Mahle, with runners on the corners and his team nursing a 3-1 lead, got his glove up just in time to avoid bodily harm at the hands of Marcell Ozuna line drive that rocketed back up the middle of the diamond at 104.5 MPH.

Mahle had been cruising through the Braves batting order until Eddie Rosario drew a two-out walk. Matt Olson watched four of Mahle's five pitches miss the mark as well, and all of the sudden, Atlanta had life.

Reds RHP Tyler Mahle made a terrific catch.

With two on and two out Austin Riley grounded a ball sharply to third baseman Brandon Drury, who fielded it cleaning, but the delivery to the covering Joey Votto at first base was a bit off line and actually hit Riley in the back as he ran up the first-base line.

The misfire allowed Rosario to score on the play and Drury was charged with an error; though there was little the former New York Mets infielder could have done to prevent the play from occurring.

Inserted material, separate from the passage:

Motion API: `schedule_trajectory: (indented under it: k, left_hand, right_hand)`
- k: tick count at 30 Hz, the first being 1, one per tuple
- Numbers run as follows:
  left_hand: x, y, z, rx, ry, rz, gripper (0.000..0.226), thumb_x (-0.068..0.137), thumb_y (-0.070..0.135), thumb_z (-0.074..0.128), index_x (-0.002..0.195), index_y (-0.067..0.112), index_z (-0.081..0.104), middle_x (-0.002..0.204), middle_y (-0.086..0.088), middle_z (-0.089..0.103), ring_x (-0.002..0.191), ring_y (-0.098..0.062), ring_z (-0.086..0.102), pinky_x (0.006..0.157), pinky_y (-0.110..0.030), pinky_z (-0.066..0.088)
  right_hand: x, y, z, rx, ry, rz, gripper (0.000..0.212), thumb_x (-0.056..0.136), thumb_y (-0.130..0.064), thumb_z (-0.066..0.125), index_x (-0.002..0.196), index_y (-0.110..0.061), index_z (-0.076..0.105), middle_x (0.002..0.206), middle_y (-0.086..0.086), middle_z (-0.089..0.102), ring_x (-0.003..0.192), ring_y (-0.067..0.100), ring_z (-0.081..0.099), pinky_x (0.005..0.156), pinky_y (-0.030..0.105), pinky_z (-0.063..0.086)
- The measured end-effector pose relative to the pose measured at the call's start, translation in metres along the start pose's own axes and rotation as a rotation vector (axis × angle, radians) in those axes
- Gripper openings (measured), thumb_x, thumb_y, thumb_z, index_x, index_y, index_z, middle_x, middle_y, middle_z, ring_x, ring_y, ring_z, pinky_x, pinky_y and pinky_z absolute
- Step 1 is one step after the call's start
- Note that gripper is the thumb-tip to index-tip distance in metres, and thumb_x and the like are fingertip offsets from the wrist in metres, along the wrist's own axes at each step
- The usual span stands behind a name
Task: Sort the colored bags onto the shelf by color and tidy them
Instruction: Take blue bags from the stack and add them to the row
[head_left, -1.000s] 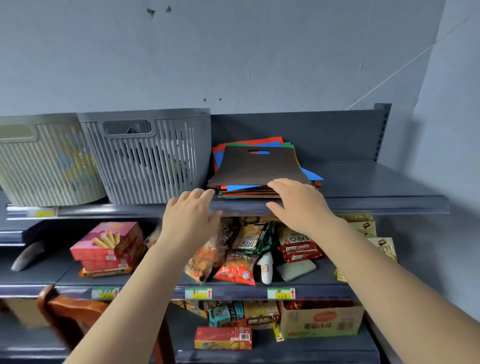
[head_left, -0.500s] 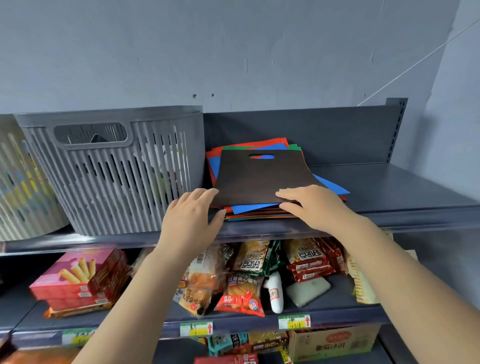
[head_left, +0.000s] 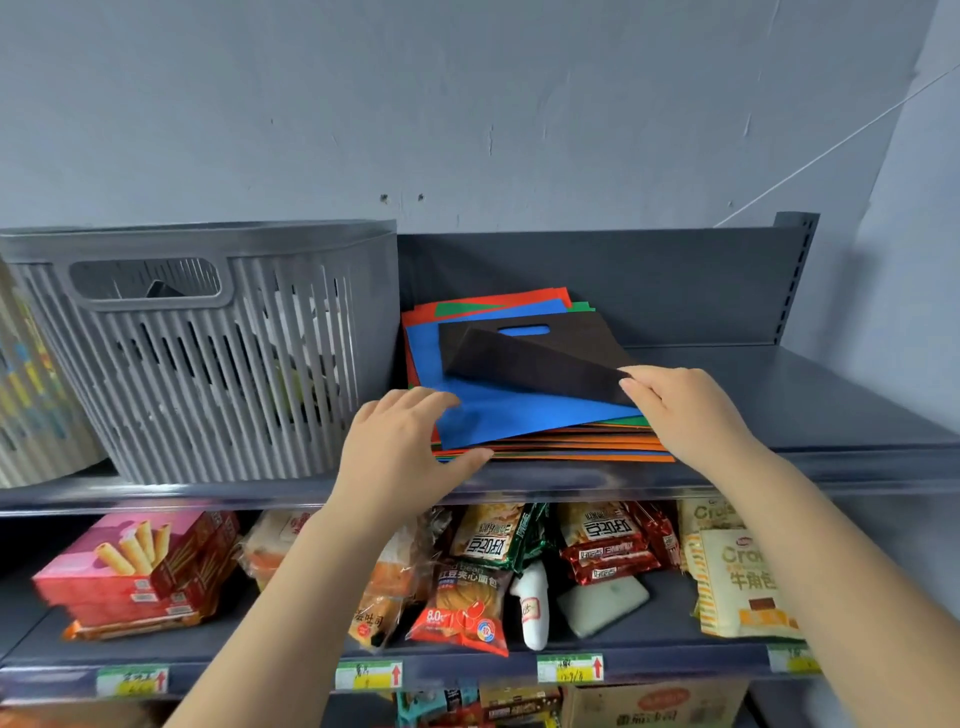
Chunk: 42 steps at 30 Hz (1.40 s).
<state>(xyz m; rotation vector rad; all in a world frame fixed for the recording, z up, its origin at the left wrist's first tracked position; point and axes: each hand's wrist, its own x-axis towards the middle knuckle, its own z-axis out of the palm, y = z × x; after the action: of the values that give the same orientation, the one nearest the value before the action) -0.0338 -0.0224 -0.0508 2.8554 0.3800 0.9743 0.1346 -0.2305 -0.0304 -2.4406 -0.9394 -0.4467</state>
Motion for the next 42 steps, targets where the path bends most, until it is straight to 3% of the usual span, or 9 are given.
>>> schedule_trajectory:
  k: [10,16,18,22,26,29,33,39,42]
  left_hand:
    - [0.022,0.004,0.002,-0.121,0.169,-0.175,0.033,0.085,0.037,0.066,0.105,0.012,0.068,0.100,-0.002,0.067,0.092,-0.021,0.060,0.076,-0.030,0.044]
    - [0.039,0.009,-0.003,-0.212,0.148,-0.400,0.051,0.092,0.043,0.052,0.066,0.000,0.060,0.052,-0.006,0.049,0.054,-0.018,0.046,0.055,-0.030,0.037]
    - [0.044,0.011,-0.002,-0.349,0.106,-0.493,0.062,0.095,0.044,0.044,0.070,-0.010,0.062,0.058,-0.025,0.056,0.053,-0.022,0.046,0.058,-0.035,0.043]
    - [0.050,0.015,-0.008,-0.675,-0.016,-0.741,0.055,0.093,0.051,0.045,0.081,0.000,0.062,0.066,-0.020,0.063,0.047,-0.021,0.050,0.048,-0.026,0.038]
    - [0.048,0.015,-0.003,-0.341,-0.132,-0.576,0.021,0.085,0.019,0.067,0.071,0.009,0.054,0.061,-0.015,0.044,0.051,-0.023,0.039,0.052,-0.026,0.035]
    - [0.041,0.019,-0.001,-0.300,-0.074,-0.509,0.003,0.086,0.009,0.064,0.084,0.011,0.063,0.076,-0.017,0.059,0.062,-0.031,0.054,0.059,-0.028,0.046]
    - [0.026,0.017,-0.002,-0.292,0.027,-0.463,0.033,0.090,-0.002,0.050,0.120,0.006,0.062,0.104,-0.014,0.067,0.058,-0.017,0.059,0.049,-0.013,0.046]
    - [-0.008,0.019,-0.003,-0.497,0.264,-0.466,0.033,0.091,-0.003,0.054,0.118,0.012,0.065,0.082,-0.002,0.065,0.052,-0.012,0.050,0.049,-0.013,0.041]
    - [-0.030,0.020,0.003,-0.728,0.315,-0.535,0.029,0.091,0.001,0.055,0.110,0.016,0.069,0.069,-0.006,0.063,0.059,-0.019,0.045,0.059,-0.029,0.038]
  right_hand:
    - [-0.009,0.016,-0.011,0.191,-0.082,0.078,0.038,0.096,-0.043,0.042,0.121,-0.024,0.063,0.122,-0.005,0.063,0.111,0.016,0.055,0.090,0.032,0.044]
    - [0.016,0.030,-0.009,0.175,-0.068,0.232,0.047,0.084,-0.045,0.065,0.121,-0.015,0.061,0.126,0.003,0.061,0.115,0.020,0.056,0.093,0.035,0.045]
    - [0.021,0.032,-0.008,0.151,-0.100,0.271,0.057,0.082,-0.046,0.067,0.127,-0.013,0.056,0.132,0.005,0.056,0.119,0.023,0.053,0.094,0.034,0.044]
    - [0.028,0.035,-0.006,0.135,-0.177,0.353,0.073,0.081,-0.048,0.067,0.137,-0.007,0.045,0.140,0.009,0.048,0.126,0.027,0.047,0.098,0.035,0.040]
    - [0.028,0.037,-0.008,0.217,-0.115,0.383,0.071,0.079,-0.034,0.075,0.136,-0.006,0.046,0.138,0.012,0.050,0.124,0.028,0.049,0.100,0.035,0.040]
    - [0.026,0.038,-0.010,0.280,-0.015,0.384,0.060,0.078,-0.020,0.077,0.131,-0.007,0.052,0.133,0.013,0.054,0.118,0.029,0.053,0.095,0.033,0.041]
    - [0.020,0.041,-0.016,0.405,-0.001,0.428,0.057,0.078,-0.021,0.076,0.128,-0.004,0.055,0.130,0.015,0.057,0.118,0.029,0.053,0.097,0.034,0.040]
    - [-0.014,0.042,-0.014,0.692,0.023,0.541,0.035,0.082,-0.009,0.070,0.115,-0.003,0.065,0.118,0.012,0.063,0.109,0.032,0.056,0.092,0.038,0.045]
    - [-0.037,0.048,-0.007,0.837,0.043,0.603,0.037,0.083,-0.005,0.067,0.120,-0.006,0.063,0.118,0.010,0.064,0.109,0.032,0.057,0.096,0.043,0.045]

With Riley on first and Olson siting at third, Mahle had trouble on his hands and the ever-dangerous Marcell Ozuna ready to shrink the Reds lead. After falling behind Ozuna 2-1, Mahle delivered a slider to even the count at 2-2. Ozuna jumped on the next pitch and sent it sailing directly at Mahle like a missile.

Thankfully for Tyler Mahle, and the Cincinnati Reds, the 27-year-old shielded himself with his mitt and the ball found the webbing. The line out nearly ended Mahle's night, but instead it ended the Braves rally.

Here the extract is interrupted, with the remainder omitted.